CUDA
Introduction
Scientific simulations can often be significantly accelerated by hardware accelerators such as Graphics Processing Units (GPUs). GPUs are available on several HPC nodes. The GPUs currently available are NVIDIA GeForce GTX1080 Ti, which is of the Pascal micro-architecture, and of compute capability 6.1. The CUDA driver version is 10.1. The following table shows the key paramters of the GPU at the RCC:
Brand Name | GTX1080 Ti |
Compute Capability | 6.1 |
Micro-Architecture | Pascal |
Number Stream Multi-Processors | 28 |
Number of CUDA Cores | 3584 |
Boost Clock | 1600 MHZ |
Memory Capacity | 11 GB |
Memory Bandwidth | ~484GBs |
FP32 TFLOPS | ~11.4 TFLOPS |
Compile CUDA code
To compile CUDA/C/C++ code, first load the cuda module
$ module load cuda/10.1
The cuda compiler nvcc should be immediately available,
$ which nvcc
/usr/local/cuda-10.1/bin/nvcc
and you can check the cuda version via
$ nvcc -V
nvcc: NVIDIA (R) Cuda compiler driver
Copyright (c) 2005-2019 NVIDIA Corporation
Built on Wed_Apr_24_19:10:27_PDT_2019
Cuda compilation tools, release 10.1, V10.1.168
You can then compile your cuda/c/c++ code via the cuda nvcc compiler
$ nvcc -O3 -arch sm_61 -o a.out a.cu
In the above, the compiler option "-arch sm_61" specify the compute capability 6.1 for the Pascal micro-architecture.
Submit a CUDA Job
To submit a GPU job to the HPC cluster, first create a SLURM submit script sub.sh similar to the following
#!/bin/bash
#SBATCH -N 1
#SBATCH -n 1
#SBATCH -J "cuda-job"
#SBATCH -t 4:00:00
#SBATCH -p backfill
#SBATCH --gres=gpu:1
#SBATCH --mail-type=ALL
# load the cuda module to set up the environment
module load cuda/10.1
# the following line should provide the full path to the cuda compiler
which nvcc
# execute your cuda executable a.out
srun -n 1 ./a.out <input.dat >output.txt
Not all computer nodes have GPU cards, and a GPU node contains up to 4 GPU cards.
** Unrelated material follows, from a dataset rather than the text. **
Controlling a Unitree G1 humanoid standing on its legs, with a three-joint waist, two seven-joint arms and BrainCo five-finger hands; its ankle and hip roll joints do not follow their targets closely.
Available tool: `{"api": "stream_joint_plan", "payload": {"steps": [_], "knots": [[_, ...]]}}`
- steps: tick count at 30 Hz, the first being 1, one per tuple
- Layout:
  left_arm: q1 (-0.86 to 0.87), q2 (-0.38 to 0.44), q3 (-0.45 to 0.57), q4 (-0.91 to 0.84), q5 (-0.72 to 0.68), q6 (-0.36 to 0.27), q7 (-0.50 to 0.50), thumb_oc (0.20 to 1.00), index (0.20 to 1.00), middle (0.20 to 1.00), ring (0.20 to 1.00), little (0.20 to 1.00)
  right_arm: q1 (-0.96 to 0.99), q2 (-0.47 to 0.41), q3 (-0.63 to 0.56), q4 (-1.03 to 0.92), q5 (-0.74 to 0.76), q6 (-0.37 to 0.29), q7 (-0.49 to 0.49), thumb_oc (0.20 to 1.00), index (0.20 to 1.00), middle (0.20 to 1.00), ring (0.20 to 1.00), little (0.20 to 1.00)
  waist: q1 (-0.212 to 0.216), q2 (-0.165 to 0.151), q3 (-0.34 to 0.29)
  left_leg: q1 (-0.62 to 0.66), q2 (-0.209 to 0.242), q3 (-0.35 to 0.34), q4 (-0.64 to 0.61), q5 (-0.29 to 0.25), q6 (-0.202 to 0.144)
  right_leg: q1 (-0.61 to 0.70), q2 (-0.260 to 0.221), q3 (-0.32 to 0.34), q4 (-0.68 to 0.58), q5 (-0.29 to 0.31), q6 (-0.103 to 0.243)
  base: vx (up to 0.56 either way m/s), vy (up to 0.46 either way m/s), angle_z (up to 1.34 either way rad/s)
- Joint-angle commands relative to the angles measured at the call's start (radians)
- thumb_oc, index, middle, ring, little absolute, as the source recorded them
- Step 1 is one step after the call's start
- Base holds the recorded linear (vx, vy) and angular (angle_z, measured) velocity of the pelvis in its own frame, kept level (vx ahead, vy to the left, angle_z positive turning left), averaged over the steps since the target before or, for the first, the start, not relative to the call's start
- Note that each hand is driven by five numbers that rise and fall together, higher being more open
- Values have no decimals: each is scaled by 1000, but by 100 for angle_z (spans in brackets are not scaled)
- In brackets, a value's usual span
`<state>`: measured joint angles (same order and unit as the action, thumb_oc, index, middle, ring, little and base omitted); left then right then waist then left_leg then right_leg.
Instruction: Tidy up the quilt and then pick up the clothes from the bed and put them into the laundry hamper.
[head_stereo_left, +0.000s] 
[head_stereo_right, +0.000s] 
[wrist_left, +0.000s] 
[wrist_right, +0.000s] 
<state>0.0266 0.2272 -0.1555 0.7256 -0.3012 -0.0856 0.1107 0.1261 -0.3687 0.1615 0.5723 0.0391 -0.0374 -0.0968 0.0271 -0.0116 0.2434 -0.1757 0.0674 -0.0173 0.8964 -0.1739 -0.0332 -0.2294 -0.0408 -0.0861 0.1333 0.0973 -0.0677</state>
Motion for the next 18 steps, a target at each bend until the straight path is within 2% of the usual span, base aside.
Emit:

In order to require a compute node with GPUs, add the following line to your submit script
#SBATCH --gres=gpu:[1-4] # <-- Choose between 1 and 4 GPU cards to use.
Then submit the job via
$ sbatch sub.sh
Cuda Sample Code
The following cuda code example deviceQuery.cu can help new users to get familar to the GPUs availalbe on the HPC cluster:
#include <stdio.h>
#include <cuda_runtime.h>
int main( ) {
int dev = 0;
cudaDeviceProp prop;
cudaGetDeviceProperties(&prop, dev);
printf("device id %d, name %s\n", dev, prop.name);
printf("number of multi-processors = %d\n",
prop.multiProcessorCount);
printf("Total constant memory: %4.2f kb\n",
prop.totalConstMem/1024.0);
printf("Shared memory per block: %4.2f kb\n",
prop.sharedMemPerBlock/1024.0);
printf("Total registers per block: %d\n",
prop.regsPerBlock);
printf("Maximum threads per block: %d\n",
prop.maxThreadsPerBlock);
printf("Maximum threads per multi-processor: %d\n",
prop.maxThreadsPerMultiProcessor);
printf("Maximum number of warps per multi-processor %d\n",
prop.maxThreadsPerMultiProcessor/32);
return 0;
}
Compile the code via
$ module load cuda
$ nvcc -o deviceQuery deviceQuery.cu
The output will be similar to the following upon a successful run
device id 0, name GeForce GTX 1080 Ti
number of multi-processors = 28
Total constant memory: 64.00 kb
Shared memory per block: 48.00 kb
Total registers per block: 65536
Maximum threads per block: 1024
Maximum threads per multi-processor: 2048
Maximum number of warps per multi-processor 64